Required action.
The stretch wanted below opens at the line containing "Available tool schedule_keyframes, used" and closes at the line containing "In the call". Please return it exactly, with no other lines.

Data provided.
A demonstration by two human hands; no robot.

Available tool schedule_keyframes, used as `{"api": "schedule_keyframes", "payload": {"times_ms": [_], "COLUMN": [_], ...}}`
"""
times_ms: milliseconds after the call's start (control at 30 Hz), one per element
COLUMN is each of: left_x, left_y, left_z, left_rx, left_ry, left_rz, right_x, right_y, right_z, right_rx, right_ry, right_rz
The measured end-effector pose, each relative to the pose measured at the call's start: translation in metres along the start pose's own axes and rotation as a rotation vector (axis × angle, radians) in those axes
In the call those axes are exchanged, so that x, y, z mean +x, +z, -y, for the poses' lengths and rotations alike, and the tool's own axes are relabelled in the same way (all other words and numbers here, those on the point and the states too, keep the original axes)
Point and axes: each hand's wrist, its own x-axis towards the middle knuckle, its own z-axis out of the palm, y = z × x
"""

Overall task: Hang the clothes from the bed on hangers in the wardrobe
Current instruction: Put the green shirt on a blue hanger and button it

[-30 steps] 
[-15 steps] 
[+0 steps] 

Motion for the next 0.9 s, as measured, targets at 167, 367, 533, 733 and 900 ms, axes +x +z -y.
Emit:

Result of this task.
Available tool schedule_keyframes, used as `{"api": "schedule_keyframes", "payload": {"times_ms": [_], "COLUMN": [_], ...}}`
"""
times_ms: milliseconds after the call's start (control at 30 Hz), one per element
COLUMN is each of: left_x, left_y, left_z, left_rx, left_ry, left_rz, right_x, right_y, right_z, right_rx, right_ry, right_rz
The measured end-effector pose, each relative to the pose measured at the call's start: translation in metres along the start pose's own axes and rotation as a rotation vector (axis × angle, radians) in those axes
In the call those axes are exchanged, so that x, y, z mean +x, +z, -y, for the poses' lengths and rotations alike, and the tool's own axes are relabelled in the same way (all other words and numbers here, those on the point and the states too, keep the original axes)

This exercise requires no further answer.